The various subgroups of degrees of obesity according to the WHO definition with a patient number > 10 both before and after optimization were examined separately in greater detail. In particular, attention was paid to the presence of metallic implants.

For objective assessment of image quality, the grayscale values representing the attenuation of X-rays in tissue (Hounsfield units, HU) in the lung, liver, and aortic arch were determined for all evaluated examinations. Although CT units are HU-calibrated, the possibility of significant noise caused by a change was to be ruled out in this study by checking the mean HU values. In addition, the signal-to-noise ratio (SNR) was determined based on the mean signal intensity P_Signal and the mean noise signal in an area of 10 × 10 pixels [14]. Every examination included three regions of interest: ROI1 in the lung, ROI2 in the aortic arch, and ROI3 in the liver.

Visual image analysis of the examinations was then performed using the Likert scale (0 – non-diagnostic, 1 – poor visualization, 2 – moderate visualization, 3 – good visualization, 4 – excellent visualization) [15] [16] [17]. Image quality was assessed visually by two radiologists with 21 and 7 years of professional experience. Examinations were evaluated in a randomized and anonymized manner so that it was not clear whether the examinations were performed before or after the parameter change. For all individual assessments by the two observers, the mean value was calculated separately for the CT examinations before and after the parameter change to achieve a better comparison. A two-sided t-Test was then performed both for the objective assessment and for the visual assessment of image quality to check the data for significant differences.

Results

The dose averaging analysis shows that both the old and the new DRLs are satisfied in the CT examinations performed after the reduction of the mAs reference value from 165 mAs to 130 mAs while the old DRLs are satisfied but the new DRLs are exceeded prior to the parameter change.

[Fig. 1] provides an overview of the mean values for the CT examinations performed on the polytrauma whole-body CT unit in the emergency room with comparison of the old and the new DRLs [Fig. 1].

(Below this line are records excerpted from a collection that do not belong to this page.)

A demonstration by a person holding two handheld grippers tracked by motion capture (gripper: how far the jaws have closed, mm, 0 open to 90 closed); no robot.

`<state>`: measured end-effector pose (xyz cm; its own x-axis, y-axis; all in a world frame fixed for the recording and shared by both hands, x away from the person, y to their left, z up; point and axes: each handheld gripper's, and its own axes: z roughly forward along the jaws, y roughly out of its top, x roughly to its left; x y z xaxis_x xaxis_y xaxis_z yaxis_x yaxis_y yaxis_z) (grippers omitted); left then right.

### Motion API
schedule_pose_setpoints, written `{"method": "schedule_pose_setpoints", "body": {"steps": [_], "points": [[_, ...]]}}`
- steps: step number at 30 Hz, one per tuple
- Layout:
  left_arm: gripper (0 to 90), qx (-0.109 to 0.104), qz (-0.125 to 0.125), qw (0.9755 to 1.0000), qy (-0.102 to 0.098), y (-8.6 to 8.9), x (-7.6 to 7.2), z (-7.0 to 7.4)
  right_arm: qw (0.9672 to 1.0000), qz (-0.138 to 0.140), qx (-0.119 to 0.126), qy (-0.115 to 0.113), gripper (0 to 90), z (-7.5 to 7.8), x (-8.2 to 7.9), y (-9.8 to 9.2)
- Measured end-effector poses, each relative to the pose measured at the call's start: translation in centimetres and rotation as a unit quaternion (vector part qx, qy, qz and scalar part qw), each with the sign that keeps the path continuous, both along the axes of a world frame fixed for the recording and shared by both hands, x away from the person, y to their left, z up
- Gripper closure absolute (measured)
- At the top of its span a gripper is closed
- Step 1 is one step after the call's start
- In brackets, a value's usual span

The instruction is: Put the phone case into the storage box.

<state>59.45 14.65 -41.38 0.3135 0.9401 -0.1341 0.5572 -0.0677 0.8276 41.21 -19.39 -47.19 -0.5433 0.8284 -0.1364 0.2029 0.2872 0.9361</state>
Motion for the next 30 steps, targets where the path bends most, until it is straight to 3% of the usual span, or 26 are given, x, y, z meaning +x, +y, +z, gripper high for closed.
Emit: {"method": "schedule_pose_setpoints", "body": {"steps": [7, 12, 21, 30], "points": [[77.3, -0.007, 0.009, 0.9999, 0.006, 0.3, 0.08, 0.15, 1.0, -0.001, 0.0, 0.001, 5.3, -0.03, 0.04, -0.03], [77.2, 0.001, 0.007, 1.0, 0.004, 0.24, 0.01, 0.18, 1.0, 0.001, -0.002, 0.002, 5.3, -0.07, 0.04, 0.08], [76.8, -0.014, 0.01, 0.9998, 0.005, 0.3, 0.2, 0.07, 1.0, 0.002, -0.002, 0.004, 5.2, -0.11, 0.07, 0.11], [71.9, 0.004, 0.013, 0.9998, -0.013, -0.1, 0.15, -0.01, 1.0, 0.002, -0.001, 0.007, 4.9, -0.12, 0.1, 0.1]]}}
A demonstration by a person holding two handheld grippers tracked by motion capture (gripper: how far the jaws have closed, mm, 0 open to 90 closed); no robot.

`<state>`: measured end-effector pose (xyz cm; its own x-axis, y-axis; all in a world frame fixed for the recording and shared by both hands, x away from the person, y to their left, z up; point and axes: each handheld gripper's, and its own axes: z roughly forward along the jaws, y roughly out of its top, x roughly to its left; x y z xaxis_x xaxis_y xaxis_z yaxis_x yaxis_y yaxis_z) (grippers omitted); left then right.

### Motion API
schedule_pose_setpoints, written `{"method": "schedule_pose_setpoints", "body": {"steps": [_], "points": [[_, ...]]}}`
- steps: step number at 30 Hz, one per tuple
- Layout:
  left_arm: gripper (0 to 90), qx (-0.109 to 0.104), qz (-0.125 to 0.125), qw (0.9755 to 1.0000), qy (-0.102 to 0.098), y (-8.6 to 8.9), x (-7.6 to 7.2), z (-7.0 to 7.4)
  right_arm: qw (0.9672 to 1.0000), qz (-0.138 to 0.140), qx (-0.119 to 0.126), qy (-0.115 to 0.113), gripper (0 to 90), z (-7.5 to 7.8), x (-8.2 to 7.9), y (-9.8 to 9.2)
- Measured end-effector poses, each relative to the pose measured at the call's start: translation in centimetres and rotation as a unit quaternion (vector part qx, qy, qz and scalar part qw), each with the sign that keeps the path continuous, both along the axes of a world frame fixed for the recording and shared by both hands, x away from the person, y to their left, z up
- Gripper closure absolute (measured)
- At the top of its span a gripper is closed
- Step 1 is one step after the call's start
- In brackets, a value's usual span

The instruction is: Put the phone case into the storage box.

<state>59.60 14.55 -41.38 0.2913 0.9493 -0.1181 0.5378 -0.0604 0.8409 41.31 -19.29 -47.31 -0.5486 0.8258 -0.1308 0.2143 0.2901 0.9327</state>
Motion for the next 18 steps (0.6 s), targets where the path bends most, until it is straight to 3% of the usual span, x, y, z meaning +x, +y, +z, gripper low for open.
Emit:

Fig. 1 Mean DLP values for CT examinations from the base of the skull to the symphysis performed on a polytrauma whole-body CT unit before and after reduction of the “mAs reference value”.

This graphic shows that the values for the CT examinations performed after the change in mAs reference value was significantly less than the old and slightly less than the new DRLs. Therefore, the DLP values after the parameter change (mean value 1319.98 ± 463.16 mGy · cm) correspond to approx. 71.4 % of the old DRLs and approx. 99.2 % of the new DRLs. The mean value for the CT examinations performed prior to the parameter change (1774.96 ± 608.78 mGy · cm) corresponds to approx. 95.9 % of the old DRL but would exceed the new DRL by approx. 33.5 %. The CTDI_volvalues for the examinations performed after optimization are 14.32 ± 4.48 mGy, while the CTDI_vol before optimization has a mean value of 18.01 ± 4.54 mGy. The distribution of values for DLP (A) and CTDI_vol(B) in relation to the CT examinations before and after lowering of the mAs reference value is shown in a graphic in [Fig. 2]. The average scan length was 92.76 ± 13.06 cm (minimum: 62.94 cm; maximum 142.94 cm) in CT examinations performed after the parameter change and 94.83 ± 15.44 cm (minimum: 76.34 cm; maximum 147.44 cm) in CT examinations performed before the parameter change.

Fig. 2 Frequency distribution of patients based on degrees of obesity according to the WHO definition. Patients undergoing CT examinations before and after the change of the mAs reference value.

The t-test for the dose values for the examinations performed prior to and after reduction of the mAs reference value shows that the radiation exposure could be significantly reduced (p < 0.0000 001) by the parameter change.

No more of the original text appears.